Challenges with CDI and Customer Segmentation
Customer Data Integration
CDI uses standard data integration techniques to represent a given customer across multiple points of contact (touchpoints) with your company. According to Acxiom, CDI involves:
- cleansing, updating, and completing missing customer contact data
- consolidating relevant records, purging duplicates, and joining records from disparate sources to enable customer (or donor) recognition at any touchpoint
- enriching internal and transactional data with external knowledge and segmentation
- complying with "contact suppression" and data privacy rules to protect the customer and the company
Customer Segmentation
Customer Segmentation helps you understand customers by demographic and purchase groups, so you can give them more of what they need, target your advertising, improve product delivery, and make investment decisions.
Together, CDI and segmentation can support corporate growth drivers, like customer relationship management (CRM), brand awareness, consumer loyalty, and IT initiatives such as business intelligence, predictive analytics, master data management (MDM), data loss prevention (DLP), and privacy law compliance.
There are several challenges along the road, however, that can make it hard to ascertain a customer overview or segment, or achieve the insights needed for better business decisions. For very large sets of data, customer segmentation analysis can be a slow and very difficult process using complex and costly platforms. It may expose sensitive data that requires specific, integration protection. Your current approach may also lack the audit trails from these processes that are needed for internal and external review.
Solutions for CDI and Customer Segmentation
Going against massive, flat-file and online (database / cloud CRM) sources of customer and transaction data, the Sort Control Language (SortCL) program in the IRI Voracity platform or subset IRI CoSort product gives you the ability to simultaneously integrate and report results on distinct subsets, view, or filtered groups.
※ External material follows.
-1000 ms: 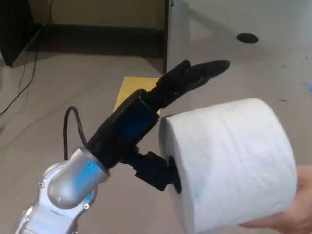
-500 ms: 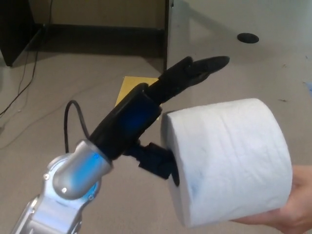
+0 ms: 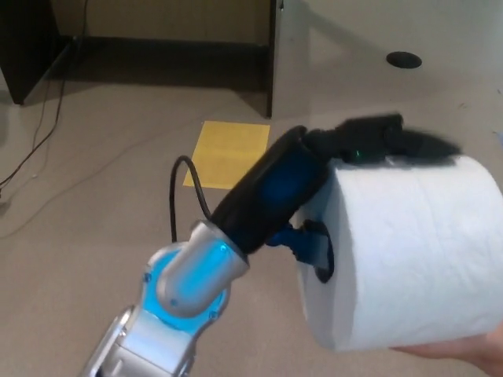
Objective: A person is holding a toilet paper roll and the robot extends its left hand to grab the roll by inserting its thumb into the gap in the middle and brings its hand down by its side. Then it extends its arm again to hand the toilet paper roll back to the person.
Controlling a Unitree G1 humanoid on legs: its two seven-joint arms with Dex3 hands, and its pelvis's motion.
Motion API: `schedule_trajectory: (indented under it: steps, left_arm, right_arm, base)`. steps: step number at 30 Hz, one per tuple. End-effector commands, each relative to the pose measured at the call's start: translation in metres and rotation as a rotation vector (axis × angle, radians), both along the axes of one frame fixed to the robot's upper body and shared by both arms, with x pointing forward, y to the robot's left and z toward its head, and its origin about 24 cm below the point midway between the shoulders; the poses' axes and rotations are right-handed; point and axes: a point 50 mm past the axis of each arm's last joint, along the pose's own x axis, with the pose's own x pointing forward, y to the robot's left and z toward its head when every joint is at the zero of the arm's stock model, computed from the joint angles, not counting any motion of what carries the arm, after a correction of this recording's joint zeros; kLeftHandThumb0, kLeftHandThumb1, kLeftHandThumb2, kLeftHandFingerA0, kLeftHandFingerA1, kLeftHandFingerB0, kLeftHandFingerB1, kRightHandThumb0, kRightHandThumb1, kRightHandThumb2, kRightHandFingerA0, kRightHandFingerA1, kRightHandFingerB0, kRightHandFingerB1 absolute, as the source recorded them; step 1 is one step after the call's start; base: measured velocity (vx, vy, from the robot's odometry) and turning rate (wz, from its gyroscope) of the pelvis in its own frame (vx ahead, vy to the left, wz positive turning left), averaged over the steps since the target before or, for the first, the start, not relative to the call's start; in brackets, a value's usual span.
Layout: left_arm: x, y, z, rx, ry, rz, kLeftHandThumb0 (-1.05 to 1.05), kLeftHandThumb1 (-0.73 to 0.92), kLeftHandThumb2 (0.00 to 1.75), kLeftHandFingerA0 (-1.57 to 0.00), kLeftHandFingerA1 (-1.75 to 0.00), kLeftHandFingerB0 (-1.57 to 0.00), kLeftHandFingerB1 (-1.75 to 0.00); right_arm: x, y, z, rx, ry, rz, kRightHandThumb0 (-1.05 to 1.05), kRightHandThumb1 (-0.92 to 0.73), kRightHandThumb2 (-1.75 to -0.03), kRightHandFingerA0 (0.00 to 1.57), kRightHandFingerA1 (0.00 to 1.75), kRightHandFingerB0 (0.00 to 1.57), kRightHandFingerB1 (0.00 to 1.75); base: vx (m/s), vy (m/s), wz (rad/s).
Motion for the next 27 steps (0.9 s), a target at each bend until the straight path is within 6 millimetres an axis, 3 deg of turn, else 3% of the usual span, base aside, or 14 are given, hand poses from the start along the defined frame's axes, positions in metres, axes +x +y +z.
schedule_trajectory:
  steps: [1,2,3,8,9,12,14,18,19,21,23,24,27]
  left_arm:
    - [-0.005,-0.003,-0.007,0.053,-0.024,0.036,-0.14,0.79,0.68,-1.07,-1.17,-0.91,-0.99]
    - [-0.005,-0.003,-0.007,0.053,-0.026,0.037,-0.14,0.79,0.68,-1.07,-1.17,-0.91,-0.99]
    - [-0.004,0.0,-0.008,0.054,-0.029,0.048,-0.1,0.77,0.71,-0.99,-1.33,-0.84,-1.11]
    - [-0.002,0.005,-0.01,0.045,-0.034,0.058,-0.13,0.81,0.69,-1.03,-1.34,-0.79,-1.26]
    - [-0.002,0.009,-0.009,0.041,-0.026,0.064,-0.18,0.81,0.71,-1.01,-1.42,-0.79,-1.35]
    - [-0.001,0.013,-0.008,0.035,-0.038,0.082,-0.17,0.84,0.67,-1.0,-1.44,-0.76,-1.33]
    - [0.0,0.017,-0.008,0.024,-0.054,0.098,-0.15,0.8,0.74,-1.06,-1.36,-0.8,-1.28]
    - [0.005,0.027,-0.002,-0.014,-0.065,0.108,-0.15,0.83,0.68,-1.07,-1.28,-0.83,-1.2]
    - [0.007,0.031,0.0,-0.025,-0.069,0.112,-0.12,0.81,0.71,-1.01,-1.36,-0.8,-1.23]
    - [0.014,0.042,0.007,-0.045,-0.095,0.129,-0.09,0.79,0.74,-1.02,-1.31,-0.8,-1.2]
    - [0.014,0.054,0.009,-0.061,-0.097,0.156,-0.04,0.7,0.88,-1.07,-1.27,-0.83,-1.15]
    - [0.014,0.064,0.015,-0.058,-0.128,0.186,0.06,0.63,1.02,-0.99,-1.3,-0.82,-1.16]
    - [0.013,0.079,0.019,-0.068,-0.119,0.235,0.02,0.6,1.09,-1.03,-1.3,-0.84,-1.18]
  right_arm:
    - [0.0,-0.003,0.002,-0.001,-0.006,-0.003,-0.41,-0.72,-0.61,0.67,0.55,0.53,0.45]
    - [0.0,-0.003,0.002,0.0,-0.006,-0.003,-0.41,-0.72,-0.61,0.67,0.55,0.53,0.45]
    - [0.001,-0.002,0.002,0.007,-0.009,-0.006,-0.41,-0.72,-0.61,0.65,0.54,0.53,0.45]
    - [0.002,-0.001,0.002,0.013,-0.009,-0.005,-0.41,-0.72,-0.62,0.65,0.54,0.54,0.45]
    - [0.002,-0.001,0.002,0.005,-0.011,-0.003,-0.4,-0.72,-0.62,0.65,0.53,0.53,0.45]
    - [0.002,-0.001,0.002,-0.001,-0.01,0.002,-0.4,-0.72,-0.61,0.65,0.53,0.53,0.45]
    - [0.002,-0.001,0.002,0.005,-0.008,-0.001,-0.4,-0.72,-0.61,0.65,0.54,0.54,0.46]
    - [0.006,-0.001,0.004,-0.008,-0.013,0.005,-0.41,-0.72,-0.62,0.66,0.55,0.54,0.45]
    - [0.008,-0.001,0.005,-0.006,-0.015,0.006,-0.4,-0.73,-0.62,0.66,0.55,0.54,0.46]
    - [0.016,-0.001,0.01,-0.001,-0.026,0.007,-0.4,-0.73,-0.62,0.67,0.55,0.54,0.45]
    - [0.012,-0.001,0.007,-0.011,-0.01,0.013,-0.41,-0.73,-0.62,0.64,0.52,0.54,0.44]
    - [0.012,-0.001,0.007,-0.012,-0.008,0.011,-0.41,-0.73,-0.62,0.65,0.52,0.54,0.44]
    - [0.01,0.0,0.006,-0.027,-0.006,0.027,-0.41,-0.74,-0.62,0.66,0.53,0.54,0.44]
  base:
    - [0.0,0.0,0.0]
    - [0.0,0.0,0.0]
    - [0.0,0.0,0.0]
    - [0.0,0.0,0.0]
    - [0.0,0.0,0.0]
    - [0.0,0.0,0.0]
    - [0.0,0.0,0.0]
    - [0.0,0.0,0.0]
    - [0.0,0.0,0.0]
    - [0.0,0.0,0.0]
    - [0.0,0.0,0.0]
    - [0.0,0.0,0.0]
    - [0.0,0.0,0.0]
Powerful selection, de-duplication, sort, join, aggregation, and reformatting functions combine CDI, staging, and segmented reporting in the same job script and I/O pass. Create as many outputs as necessary based on specified conditions and in individually customized formats.
Apply different selection criteria for customer segmentation, including:
- name, age, address, or date ranges
- account or other identifying numerics
- transaction or product (SKU) IDs
- web page visits or IP addresses
- new, changed, deleted, or duplicate data
Use built-in field-level encryption (or other privacy protection functions) to prevent the exposure of sensitive data on a need-to-know basis.
Each time SortCL runs, it can produce a complete XML audit log. This lets you examine the user, job, and runtime parameters to provide detective control and verify compliance with privacy regulations.